Please work out how many lines in the data below contain "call", and reply with that number alone.

Data below
········

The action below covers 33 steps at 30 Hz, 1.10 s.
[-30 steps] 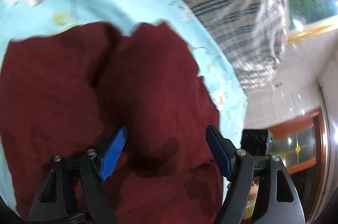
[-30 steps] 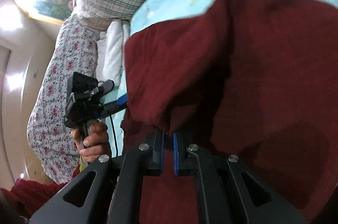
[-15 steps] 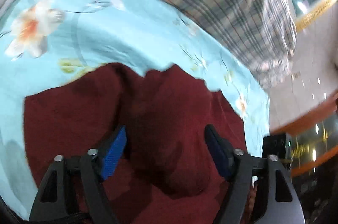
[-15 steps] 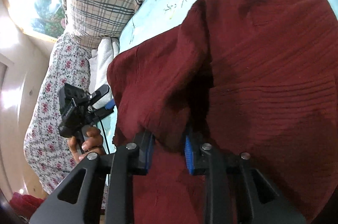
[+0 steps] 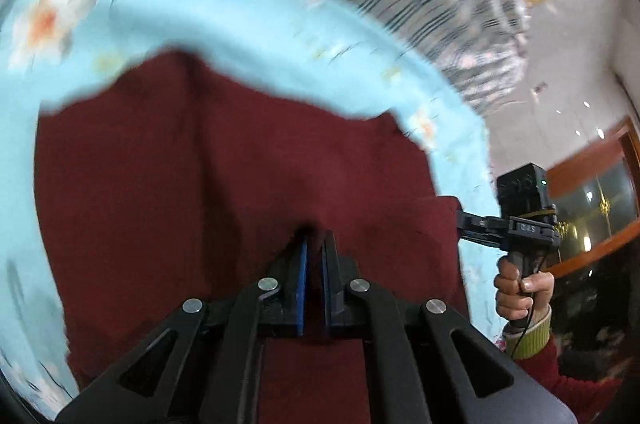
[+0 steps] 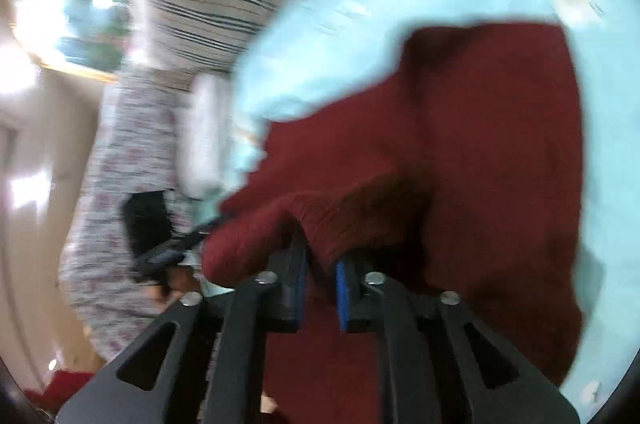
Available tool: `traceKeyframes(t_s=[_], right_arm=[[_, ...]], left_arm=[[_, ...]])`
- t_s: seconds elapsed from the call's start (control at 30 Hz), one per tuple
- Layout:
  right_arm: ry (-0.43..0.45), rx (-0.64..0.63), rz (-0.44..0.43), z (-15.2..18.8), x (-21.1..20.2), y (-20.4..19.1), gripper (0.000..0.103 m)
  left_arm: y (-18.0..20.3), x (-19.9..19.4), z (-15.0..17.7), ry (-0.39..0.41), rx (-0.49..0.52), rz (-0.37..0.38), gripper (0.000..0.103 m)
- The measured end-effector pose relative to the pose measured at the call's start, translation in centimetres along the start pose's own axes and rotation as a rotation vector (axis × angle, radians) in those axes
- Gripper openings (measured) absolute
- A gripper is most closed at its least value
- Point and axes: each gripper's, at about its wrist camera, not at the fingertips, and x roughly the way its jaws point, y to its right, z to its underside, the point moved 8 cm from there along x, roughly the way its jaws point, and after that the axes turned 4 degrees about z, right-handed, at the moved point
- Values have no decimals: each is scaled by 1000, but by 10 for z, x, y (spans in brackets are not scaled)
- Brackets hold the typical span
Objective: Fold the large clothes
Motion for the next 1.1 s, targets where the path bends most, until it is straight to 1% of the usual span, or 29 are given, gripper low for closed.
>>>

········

Solution
2